Save the dates are a nice touch to send to your wedding guests if you know they are going to need more time to plan for your wedding, for example, you’re holding a destination wedding, have international guests, or are holding your celebration on a holiday or popular wedding date. You don’t need to include as much information on your save the date as on your wedding invitation. Save the dates are like a little sneak peek of what’s to come, so all you need to include are your names, your destination city, and of course your date! Send out your save the dates about six months in advance so your guests can make appropriate travel plans.
Wedding Invitation Etiquette Timeline
Let’s recap! In keeping with wedding invitation etiquette, here’s when you should be planning the steps to sending out your invites:
- 6 months before your wedding: Send out save the dates if you need to.
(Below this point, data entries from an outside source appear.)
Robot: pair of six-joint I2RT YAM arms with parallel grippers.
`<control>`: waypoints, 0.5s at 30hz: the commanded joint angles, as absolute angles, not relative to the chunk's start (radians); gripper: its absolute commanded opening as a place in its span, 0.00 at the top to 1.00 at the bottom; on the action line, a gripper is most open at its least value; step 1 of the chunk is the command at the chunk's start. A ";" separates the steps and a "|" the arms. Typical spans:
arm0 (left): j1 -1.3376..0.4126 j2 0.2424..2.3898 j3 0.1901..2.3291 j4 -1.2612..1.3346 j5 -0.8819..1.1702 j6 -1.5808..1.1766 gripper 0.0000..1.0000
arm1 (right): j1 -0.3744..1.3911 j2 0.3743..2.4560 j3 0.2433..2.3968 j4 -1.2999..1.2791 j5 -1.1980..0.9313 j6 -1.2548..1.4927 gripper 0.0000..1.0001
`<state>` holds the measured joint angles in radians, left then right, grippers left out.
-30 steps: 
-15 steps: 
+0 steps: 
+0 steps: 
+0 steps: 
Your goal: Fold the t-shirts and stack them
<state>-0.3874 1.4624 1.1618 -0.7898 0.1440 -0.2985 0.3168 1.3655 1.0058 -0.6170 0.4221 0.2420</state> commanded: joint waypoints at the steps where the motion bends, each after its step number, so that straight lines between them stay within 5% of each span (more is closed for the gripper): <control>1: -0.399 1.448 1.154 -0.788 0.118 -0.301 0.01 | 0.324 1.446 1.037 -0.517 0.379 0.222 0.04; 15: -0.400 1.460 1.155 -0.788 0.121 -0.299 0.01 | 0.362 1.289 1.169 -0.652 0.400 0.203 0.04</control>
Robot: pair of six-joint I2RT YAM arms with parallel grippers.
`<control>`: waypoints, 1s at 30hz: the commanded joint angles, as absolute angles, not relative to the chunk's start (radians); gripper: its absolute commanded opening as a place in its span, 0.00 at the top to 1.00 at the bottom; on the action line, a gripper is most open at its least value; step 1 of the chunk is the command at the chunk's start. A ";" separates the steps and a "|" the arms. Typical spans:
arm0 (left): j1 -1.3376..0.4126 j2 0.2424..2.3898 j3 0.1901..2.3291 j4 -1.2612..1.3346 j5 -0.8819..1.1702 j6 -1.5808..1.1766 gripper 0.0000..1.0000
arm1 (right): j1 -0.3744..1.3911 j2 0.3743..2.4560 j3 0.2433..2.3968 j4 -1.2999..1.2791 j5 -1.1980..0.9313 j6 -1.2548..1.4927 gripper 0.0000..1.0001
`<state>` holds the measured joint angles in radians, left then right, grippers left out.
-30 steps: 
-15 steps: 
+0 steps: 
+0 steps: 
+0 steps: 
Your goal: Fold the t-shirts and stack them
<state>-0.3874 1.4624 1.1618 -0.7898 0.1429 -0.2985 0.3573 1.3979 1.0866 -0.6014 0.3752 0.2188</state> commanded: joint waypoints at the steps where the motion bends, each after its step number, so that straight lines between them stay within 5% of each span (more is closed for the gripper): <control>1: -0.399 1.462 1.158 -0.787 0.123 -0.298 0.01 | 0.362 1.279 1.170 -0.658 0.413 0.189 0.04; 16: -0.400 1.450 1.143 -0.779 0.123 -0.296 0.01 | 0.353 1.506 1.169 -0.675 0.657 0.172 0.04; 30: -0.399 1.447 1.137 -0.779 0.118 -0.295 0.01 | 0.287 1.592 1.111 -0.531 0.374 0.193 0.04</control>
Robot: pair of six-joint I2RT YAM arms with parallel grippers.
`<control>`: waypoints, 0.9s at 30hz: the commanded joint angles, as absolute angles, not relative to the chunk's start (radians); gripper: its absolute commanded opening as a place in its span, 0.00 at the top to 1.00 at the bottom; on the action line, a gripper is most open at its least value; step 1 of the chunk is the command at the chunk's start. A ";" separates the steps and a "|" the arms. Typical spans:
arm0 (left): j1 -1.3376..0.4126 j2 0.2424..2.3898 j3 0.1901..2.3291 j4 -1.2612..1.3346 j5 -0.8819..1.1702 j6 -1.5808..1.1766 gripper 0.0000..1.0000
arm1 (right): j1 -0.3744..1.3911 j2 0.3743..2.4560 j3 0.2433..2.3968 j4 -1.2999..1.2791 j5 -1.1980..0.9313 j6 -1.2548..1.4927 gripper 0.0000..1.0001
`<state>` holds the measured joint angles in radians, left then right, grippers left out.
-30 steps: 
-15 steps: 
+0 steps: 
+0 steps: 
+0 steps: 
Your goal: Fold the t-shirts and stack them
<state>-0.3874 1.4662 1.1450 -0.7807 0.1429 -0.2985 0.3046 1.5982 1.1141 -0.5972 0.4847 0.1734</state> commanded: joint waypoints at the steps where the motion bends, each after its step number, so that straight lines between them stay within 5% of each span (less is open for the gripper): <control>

- 4 months before your wedding: Hire your wedding invitation suite designer so you have enough time for the design and printing process.
- 6-8 weeks before your wedding: Mail out your wedding invitations if you’re having a wedding in Singapore.
- 3-4 weeks before your wedding: This is a good RSVP deadline so you have enough time to follow up with guests who don’t respond on time, and allow yourselves time to finalise your seating plans.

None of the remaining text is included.